Work instructions: Would you write out the entries below word for word, omitting the pictures?

Source data:
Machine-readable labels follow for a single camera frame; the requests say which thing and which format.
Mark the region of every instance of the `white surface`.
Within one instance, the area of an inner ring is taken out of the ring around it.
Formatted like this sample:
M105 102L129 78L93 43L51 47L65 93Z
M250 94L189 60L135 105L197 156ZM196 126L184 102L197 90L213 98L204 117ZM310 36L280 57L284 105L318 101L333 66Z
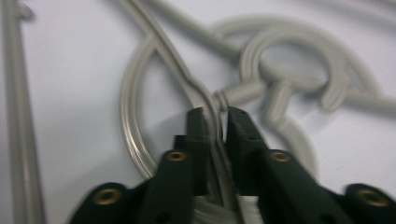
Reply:
M207 25L246 14L285 16L315 24L357 54L384 93L396 97L396 7L368 2L368 15L361 12L364 4L355 10L350 7L354 4L343 7L322 0L171 2ZM117 1L26 3L35 13L34 21L23 24L23 35L47 219L65 223L91 188L108 181L132 187L141 181L123 143L119 94L123 71L143 34ZM162 25L191 73L211 91L237 82L236 66L203 49L168 22ZM183 133L183 113L189 106L158 59L148 70L143 87L145 134L153 153L159 155L171 147L173 135ZM323 115L316 103L315 98L296 96L289 114L315 146L319 182L338 192L349 183L362 182L396 196L396 176L392 174L396 168L396 116L347 106ZM242 106L256 120L261 107L262 100ZM5 118L0 119L3 140ZM270 147L280 147L271 134L264 135ZM4 168L6 144L1 145L0 153ZM2 195L9 191L4 179L7 169L1 171ZM0 202L1 223L10 222L9 207Z

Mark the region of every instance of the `white background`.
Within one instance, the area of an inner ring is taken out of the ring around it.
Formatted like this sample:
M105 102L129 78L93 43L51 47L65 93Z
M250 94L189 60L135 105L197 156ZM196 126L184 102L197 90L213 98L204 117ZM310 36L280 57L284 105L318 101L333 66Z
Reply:
M247 14L316 25L356 54L384 93L396 97L393 5L358 0L347 4L325 0L170 2L206 25ZM95 186L112 181L133 187L142 181L123 142L119 104L124 69L144 34L118 1L31 0L26 4L35 13L34 20L23 23L22 32L47 220L65 223ZM162 17L159 20L192 75L210 91L237 82L236 64L196 44ZM319 65L304 62L300 69L323 73ZM0 75L0 223L11 223L3 70ZM153 60L142 85L139 109L144 135L158 156L172 146L173 135L183 134L189 104L159 59ZM241 107L259 121L262 99ZM342 192L343 186L362 182L396 196L396 116L350 106L321 114L317 98L301 96L292 99L289 114L315 147L320 184ZM270 147L281 147L263 131Z

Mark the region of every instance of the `brass insert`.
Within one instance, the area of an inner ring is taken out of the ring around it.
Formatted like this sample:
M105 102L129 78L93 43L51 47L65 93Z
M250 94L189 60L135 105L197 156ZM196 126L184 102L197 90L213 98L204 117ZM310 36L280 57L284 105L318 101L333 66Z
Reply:
M274 152L271 154L271 157L275 161L289 161L290 156L283 152Z
M166 155L166 159L169 161L184 161L186 160L187 155L183 152L171 152Z
M389 201L383 195L370 190L370 189L360 189L358 190L359 198L367 204L376 207L385 207L389 205Z
M121 195L118 189L102 189L95 194L93 201L100 205L113 204L120 199Z

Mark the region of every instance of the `gray rod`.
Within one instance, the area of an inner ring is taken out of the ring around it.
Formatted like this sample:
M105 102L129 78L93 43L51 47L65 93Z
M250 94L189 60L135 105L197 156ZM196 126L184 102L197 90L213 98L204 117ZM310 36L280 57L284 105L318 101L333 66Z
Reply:
M20 19L27 7L1 1L14 223L45 223Z

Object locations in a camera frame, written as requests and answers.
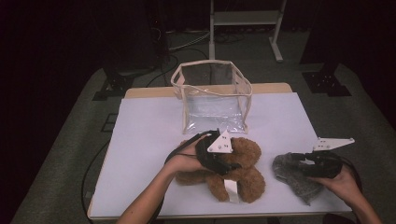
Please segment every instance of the forearm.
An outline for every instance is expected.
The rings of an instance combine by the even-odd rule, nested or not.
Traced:
[[[146,224],[163,199],[176,172],[164,166],[145,190],[129,205],[117,224]]]
[[[352,208],[356,217],[361,221],[361,224],[382,223],[374,208],[362,195],[353,203],[349,203],[348,205]]]

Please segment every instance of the stuffed toy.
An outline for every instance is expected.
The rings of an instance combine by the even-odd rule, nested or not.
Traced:
[[[232,153],[224,153],[220,158],[227,163],[238,163],[239,168],[226,175],[218,175],[212,171],[179,172],[176,181],[180,185],[194,185],[206,182],[211,193],[221,202],[229,200],[224,186],[224,179],[237,182],[238,194],[242,201],[253,203],[264,193],[265,181],[262,174],[254,166],[262,151],[253,141],[239,137],[231,138]]]

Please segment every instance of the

Exercise solution:
Machine-readable labels follow for a single camera frame; the requests say which thing and which format.
Mark the region of every instance of the `white surface`.
Within one instance, the area of an inner ring is taken out of the ring around it.
Formatted like this sample:
M105 102L129 78L93 43L51 47L65 93Z
M250 94L189 60L135 105L197 156ZM196 126L184 102L197 90L213 98L204 117ZM310 36L280 57L284 105L318 101L333 66Z
Reply:
M207 25L246 14L285 16L315 24L357 54L384 93L396 97L396 7L368 2L368 15L361 12L364 4L355 10L350 7L354 4L343 7L322 0L171 2ZM117 1L26 3L35 13L34 21L23 24L23 35L47 219L65 223L91 188L108 181L132 187L141 181L123 143L119 94L123 71L143 34ZM162 25L191 73L211 91L237 82L236 66L203 49L168 22ZM183 133L183 113L189 106L158 59L148 70L143 87L145 134L153 153L159 155L171 147L173 135ZM323 115L316 103L315 98L296 96L289 114L315 146L319 182L338 192L349 183L362 182L396 196L396 176L392 174L396 168L396 116L347 106ZM242 106L256 120L261 107L262 100ZM5 118L0 119L3 140ZM270 147L280 147L271 134L264 135ZM4 168L6 144L1 145L0 153ZM2 195L9 191L4 179L7 169L1 171ZM0 202L1 223L10 222L9 207Z

Mark the region of every instance of the `white background`.
Within one instance, the area of an inner ring is taken out of the ring around it.
Formatted like this sample:
M105 102L129 78L93 43L51 47L65 93Z
M250 94L189 60L135 105L197 156ZM196 126L184 102L197 90L213 98L204 117ZM310 36L280 57L284 105L318 101L333 66Z
Reply:
M247 14L316 25L356 54L384 93L396 97L393 5L358 0L347 4L325 0L170 2L206 25ZM95 186L112 181L133 187L142 181L123 142L119 104L124 69L144 34L118 1L31 0L26 4L35 13L34 20L23 23L22 32L47 220L65 223ZM162 17L159 20L192 75L210 91L237 82L236 64L196 44ZM319 65L304 62L300 69L323 73ZM0 75L0 223L11 223L3 70ZM153 60L142 85L139 109L144 135L158 156L172 146L173 135L183 134L189 104L159 59ZM241 107L259 121L262 99ZM342 192L343 186L362 182L396 196L396 116L350 106L321 114L317 98L301 96L292 99L289 114L315 147L320 184ZM270 147L281 147L263 131Z

Mark the region of every instance of the `brass insert`.
Within one instance, the area of an inner ring is taken out of the ring around it.
Formatted like this sample:
M105 102L129 78L93 43L51 47L65 93Z
M250 94L189 60L135 105L197 156ZM196 126L184 102L197 90L213 98L204 117ZM310 36L280 57L284 105L318 101L333 66Z
Reply:
M274 152L271 154L271 157L275 161L289 161L290 156L283 152Z
M166 155L166 159L169 161L184 161L186 160L187 155L183 152L171 152Z
M389 201L383 195L370 190L370 189L360 189L358 190L359 198L367 204L376 207L385 207L389 205Z
M121 195L118 189L102 189L95 194L93 201L100 205L113 204L120 199Z

Mark the region of every instance of the `gray rod`.
Within one instance, the area of an inner ring is taken out of the ring around it.
Formatted like this sample:
M105 102L129 78L93 43L51 47L65 93Z
M250 94L189 60L135 105L197 156ZM196 126L184 102L197 90L213 98L204 117ZM310 36L280 57L284 105L318 101L333 66Z
Reply:
M20 19L27 7L1 1L14 223L45 223Z

Object locations in a camera frame, written as requests and answers.
Please segment every instance of the forearm.
An outline for every instance is expected.
The rings of an instance combine by the even-odd rule, nested or not.
Traced:
[[[146,224],[163,199],[176,172],[164,166],[145,190],[129,205],[117,224]]]
[[[352,208],[356,217],[361,221],[361,224],[382,223],[374,208],[362,195],[353,203],[349,203],[348,205]]]

Please segment every instance of the stuffed toy.
An outline for every instance is expected.
The rings of an instance combine by the even-odd rule, nested or not.
Traced:
[[[232,153],[224,153],[220,158],[227,163],[238,163],[239,168],[226,175],[218,175],[212,171],[179,172],[176,181],[180,185],[194,185],[206,182],[211,193],[221,202],[229,200],[224,186],[224,179],[237,182],[238,194],[242,201],[253,203],[264,193],[265,181],[262,174],[254,166],[262,151],[253,141],[239,137],[231,138]]]

Please segment every instance of the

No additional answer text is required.